_Given records_:
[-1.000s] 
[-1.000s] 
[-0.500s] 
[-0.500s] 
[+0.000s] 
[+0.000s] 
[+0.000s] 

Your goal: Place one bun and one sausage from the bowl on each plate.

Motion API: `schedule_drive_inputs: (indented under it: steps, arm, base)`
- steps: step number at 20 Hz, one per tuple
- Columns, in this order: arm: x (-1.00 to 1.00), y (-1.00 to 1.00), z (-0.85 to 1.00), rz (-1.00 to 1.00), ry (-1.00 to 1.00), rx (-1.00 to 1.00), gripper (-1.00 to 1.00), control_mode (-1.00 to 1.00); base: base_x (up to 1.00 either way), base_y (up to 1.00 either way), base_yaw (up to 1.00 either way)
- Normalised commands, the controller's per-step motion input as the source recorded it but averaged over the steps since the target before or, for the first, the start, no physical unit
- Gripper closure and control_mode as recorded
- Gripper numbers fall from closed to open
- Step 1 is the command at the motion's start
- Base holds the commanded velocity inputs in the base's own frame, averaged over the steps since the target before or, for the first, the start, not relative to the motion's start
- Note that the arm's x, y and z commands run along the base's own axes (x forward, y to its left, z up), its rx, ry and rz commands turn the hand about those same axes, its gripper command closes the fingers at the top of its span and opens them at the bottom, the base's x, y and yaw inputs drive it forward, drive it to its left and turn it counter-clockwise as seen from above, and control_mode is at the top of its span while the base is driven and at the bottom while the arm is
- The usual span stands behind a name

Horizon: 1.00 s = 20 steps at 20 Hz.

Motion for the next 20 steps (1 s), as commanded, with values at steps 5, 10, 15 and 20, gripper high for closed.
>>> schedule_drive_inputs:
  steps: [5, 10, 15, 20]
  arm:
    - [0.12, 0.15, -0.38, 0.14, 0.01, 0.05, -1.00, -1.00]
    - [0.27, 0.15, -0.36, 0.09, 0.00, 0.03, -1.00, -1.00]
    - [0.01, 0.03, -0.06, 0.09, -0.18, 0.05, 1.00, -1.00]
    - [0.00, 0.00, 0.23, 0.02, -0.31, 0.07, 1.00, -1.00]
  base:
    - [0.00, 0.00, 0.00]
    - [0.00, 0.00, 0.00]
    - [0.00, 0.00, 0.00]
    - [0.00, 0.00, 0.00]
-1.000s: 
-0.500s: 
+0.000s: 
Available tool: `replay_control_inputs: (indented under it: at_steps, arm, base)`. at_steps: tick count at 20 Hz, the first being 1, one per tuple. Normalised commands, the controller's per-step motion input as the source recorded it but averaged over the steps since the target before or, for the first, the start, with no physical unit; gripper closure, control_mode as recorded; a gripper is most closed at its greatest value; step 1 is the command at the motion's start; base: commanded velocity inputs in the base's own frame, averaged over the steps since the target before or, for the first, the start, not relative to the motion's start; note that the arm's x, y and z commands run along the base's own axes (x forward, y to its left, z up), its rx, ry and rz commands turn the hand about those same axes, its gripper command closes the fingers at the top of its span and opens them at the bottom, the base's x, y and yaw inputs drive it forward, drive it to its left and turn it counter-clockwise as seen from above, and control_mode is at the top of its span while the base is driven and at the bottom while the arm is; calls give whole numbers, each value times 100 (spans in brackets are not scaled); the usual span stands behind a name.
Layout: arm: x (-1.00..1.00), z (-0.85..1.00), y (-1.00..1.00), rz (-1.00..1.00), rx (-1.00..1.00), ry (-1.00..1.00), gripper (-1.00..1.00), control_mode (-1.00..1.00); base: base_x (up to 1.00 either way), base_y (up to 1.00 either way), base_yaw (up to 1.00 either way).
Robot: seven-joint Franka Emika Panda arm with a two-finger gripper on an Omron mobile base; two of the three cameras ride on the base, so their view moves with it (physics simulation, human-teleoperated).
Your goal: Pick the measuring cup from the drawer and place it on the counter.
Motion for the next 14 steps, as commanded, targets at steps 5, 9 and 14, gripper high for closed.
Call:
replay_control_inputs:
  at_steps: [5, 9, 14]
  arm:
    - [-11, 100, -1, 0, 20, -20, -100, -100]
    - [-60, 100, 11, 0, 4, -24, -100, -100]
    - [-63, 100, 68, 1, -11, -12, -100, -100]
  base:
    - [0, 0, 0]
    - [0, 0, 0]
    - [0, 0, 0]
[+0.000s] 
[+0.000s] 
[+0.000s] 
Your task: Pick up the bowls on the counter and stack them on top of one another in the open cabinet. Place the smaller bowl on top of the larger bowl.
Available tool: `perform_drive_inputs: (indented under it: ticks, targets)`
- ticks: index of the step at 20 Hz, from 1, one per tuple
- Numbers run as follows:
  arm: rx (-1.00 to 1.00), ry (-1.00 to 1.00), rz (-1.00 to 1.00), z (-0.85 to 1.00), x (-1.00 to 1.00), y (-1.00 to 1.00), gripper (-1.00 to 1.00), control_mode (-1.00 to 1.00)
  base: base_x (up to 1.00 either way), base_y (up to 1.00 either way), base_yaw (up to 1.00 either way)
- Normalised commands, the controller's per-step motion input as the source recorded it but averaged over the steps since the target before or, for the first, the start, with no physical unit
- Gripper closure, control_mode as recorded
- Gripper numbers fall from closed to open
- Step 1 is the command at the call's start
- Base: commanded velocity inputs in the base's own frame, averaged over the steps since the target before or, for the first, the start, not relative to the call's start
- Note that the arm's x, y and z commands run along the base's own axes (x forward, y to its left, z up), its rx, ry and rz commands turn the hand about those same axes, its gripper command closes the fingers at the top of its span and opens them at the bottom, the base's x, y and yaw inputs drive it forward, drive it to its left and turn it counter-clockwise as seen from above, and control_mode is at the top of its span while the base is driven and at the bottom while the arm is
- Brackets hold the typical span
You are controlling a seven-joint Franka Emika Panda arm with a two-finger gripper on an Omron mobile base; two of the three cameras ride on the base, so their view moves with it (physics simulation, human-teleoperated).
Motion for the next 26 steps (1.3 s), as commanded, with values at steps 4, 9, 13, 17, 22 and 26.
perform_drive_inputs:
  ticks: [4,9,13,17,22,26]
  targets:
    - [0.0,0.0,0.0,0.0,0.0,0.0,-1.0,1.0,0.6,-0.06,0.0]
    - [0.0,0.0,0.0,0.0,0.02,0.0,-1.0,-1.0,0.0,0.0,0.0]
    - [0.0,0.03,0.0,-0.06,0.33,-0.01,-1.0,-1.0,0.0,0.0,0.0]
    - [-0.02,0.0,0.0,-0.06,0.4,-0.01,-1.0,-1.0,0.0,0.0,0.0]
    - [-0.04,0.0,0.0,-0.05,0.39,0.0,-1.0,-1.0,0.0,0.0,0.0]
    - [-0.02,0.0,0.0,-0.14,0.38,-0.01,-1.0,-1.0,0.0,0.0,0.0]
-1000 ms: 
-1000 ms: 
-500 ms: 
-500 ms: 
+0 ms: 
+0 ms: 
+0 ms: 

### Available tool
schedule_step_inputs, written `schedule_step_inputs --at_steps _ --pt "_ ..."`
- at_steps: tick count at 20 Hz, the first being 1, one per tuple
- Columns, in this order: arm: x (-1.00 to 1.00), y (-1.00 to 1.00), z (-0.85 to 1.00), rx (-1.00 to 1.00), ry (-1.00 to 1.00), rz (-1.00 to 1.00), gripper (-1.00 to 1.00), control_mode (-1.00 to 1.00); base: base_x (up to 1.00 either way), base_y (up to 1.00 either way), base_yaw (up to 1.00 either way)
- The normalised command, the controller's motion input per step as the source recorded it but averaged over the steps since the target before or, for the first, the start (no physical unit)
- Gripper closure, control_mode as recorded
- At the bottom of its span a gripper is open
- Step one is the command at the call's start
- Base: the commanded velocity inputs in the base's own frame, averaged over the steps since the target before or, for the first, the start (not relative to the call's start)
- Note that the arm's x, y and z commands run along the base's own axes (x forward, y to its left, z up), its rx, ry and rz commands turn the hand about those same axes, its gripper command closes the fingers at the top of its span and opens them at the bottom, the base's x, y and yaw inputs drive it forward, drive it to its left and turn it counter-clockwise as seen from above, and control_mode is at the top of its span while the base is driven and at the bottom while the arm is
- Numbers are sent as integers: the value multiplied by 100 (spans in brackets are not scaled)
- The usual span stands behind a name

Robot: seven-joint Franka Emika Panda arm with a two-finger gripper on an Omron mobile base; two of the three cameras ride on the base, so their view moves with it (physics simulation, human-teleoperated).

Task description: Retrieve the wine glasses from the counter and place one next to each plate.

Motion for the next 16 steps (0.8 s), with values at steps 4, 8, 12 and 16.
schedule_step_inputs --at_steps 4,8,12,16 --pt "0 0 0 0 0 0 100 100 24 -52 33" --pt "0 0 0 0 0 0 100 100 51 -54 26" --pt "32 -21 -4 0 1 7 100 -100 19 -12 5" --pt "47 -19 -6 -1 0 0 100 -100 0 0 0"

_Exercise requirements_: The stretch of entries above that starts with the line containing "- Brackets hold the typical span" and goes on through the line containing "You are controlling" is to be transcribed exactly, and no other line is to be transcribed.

_Reply_:
- Brackets hold the typical span
You are controlling a seven-joint Franka Emika Panda arm with a two-finger gripper on an Omron mobile base; two of the three cameras ride on the base, so their view moves with it (physics simulation, human-teleoperated).

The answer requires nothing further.